O meu megafone é um artista. Tem de estar “afinadinho” para fazer o seu trabalho, que é assobiar e cantar. Mas eu tenho de ter muito cuidado, porque ele, de vez em quando, tropeça e cai. [risos] E se cai, fica logo sem voz. Gosto imenso de ter aquilo, mas há pessoas que não gostam. [risos] Paciência. Eu cá vou satisfazendo aquilo que se tem de dar à população que vem a Torres Vedras.


 

E antes do Carnaval? Quando é que começa a preparação para a festa?

Esta coletividade está-se a preparar para daqui a um mês [início de janeiro] começar a ir aos lares. Vamos todos fazer uma festa para as pessoas que não podem ir ao Carnaval. O prazer da nossa coletividade é irmos fazer a festa de Carnaval para que quem esteja nos lares se sinta um bocadinho feliz. A gente dá-lhes essa felicidade, felizmente. Naquele momento é tudo feliz. […]

 

Acredito que tenha muitas histórias sobre o Carnaval de Torres Vedras. Se tivesse de escolher uma que pudesse contar, qual seria?

Ainda no ano passado senti-me orgulhoso e feliz porque quando saí do hospital fui diretamente ao Carnaval e toda a gente sentiu-se feliz de me ver. E ainda perguntavam “o Corneta, onde é que está?” E quando o começaram a ver ficaram todos encantados da vida. E eu, orgulhoso.

 

Já viveu muitos anos de Carnaval. O que é que acha que mudou?

Não mudou nada. O Carnaval tem sempre o seu nome e o seu nome nunca muda. Felizmente. É o Carnaval de Torres Vedras. Não muda. A gente até pode dizer que o Carnaval agora é outra coisa. Mas o convívio vai lá aparecer e isso é que é importante. Porque vem gente de Lisboa, de Loures, de lá de cima do norte… Fazem bem vir e é espetacular ver a chegada deles a Torres Vedras. Torres Vedras fica encantada.

 

Chegados ao último dia, temos o Enterro do Entrudo, onde também tem um papel muito importante.

A viúva do Rei está aqui à vossa frente.
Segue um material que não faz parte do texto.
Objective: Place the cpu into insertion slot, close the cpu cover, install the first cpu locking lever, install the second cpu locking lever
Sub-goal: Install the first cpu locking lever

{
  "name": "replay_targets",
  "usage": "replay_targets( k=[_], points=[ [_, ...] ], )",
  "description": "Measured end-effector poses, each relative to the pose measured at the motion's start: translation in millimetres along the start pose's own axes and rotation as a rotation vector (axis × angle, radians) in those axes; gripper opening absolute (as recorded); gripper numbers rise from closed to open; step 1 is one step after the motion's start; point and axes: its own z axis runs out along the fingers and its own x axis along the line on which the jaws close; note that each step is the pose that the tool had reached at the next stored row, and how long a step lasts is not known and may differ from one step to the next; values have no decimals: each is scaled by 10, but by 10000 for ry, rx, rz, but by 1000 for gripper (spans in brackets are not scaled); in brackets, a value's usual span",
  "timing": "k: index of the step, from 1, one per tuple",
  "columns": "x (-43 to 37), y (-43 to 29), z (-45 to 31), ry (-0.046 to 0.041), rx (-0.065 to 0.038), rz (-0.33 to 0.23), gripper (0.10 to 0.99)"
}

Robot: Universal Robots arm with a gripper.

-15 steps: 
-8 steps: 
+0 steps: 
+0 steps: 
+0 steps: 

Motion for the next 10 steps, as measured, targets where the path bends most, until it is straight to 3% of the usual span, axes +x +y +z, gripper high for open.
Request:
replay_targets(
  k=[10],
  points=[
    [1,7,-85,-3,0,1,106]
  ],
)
Vai toda “vestidinha” de viúva, um lacinho preto, tudo bem vestido. Nada de pinturas. Lá vai a viúva na carroça com o Rei. Vai muito chorosa e chega ao sítio da troca do Rei, que vai ser queimado. A viúva vive um bocadinho doente, chorosa, o coração dela bate, bate, bate… Até à morte do Rei. A Rainha, chorosa, tem de regressar aos seus aposentos. Naquele dia, aquela alma morreu e a viúva vai se deitar. É a hora terminal do Carnaval.

 

Qual é a importância do Carnaval na sua vida?

Eu tenho sempre em casa uma tabuleta que diz “o Carnaval está a chegar”. Viro a tabuleta, passo-lhe a “mãozinha” para limpar o pó. Está-me sempre a “dizer no ouvido” que o Carnaval vai chegar. E eu fico feliz. […] Eu fico encantado de “ouvir aquela vozinha” a avivar a minha alma para o Carnaval. Quando é assim, é lindo. Às vezes rio-me e a minha mulher pergunta-me porquê. E eu digo que estou a rir-me porque vou chegar ao Carnaval.

 

Tudo isto porque é um apaixonado pela sua terra.

Sou apaixonado por Torres Vedras desde “menino e moço”. Desde pequenino até chegar “cá acima”.